The Neo-Knitwear Age Is Already Upon Us-------
Some trends are easy to identify because they come at you all at once, like ultra-mega-platforms and leather leggings. But other trends mark eras. They’re usually the ones that sneak up on you. Take knits: Word that up-and-coming London designer Mark Fast would be designing a range for Topshop arrived on the same day this week it was announced that H&M would be collaborating with the legendary Sonia Rykiel.
Together, it amounted to a ratification of the emerging interest in knitwear dressing. Rykiel, of course, essentially invented sweater dressing. Fast, on the other hand, is one of several young designers giving knits a major rethink. Rodarte and Ohne Titel are among that same group. Fast’s super-sexy knit dresses are closer in spirit to vintage Hervé Léger bandage dresses than they are to Rykiel’s striped jumpers. (He’d probably die before he made a cardigan.) But as far apart as the two designers may be aesthetically, their work starts with the same length of yarn.

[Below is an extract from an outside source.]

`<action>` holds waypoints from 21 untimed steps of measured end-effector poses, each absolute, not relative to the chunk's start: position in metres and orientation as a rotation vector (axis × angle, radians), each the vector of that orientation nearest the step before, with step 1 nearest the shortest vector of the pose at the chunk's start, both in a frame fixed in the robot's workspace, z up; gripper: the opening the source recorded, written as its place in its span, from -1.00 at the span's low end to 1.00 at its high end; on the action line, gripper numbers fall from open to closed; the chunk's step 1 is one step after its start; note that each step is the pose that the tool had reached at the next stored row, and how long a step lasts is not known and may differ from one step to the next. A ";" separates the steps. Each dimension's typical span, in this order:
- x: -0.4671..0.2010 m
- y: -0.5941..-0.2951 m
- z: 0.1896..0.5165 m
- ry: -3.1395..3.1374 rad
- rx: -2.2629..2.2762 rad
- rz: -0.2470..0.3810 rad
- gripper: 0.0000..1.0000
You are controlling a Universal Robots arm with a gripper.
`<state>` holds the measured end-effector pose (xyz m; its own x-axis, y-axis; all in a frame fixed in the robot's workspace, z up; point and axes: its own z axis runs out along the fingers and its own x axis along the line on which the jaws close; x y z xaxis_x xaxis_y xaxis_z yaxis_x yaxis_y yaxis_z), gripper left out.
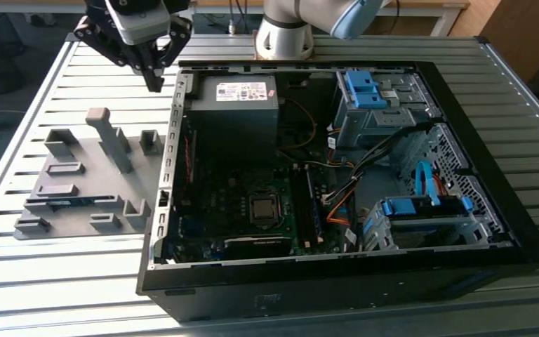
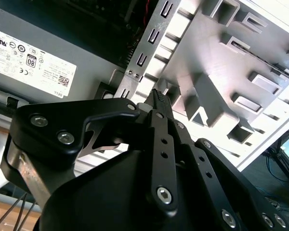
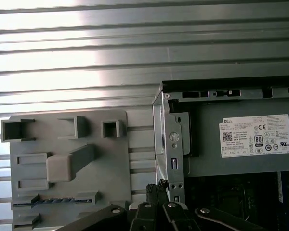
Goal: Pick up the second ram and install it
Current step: 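Reach for the second ram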
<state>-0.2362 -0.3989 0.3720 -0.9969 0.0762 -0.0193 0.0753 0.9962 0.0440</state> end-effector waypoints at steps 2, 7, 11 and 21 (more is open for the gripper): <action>-0.238 -0.399 0.372 3.118 0.118 0.067 -0.79; -0.242 -0.399 0.372 3.118 0.118 0.067 -0.79; -0.245 -0.399 0.371 3.118 0.118 0.067 -0.79; -0.254 -0.399 0.371 3.119 0.118 0.067 -0.79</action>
<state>-0.2537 -0.3989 0.3709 -0.9969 0.0762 -0.0184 0.0753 0.9962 0.0439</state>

Why the sudden passion for knits? We posed the question to Louise Goldin, whose eponymous line is based on knits she drapes and pleats like fabric. This season, she also debuted her capsule collection for old-school cashmere brand Ballantyne, where she’s now creative director. (Here’s one look pictured at left.) “Why anyone else gets into knits, I can’t say, because I got into it by accident,” Goldin explained. “When I started school, I was encouraged to explore knits because working with them, you can learn about everything. Draping, patternmaking, textile development.” Goldin continued that she’s not trying to replace Ballantyne’s traditionalist approach with anything too avant-garde—at least not for now. “Before I do anything else, I want to play with the brand’s blends, and their knitting techniques,” she noted. “That is the key difference. When you’re working with a knit, you’re the one creating the fabric. You start from scratch.”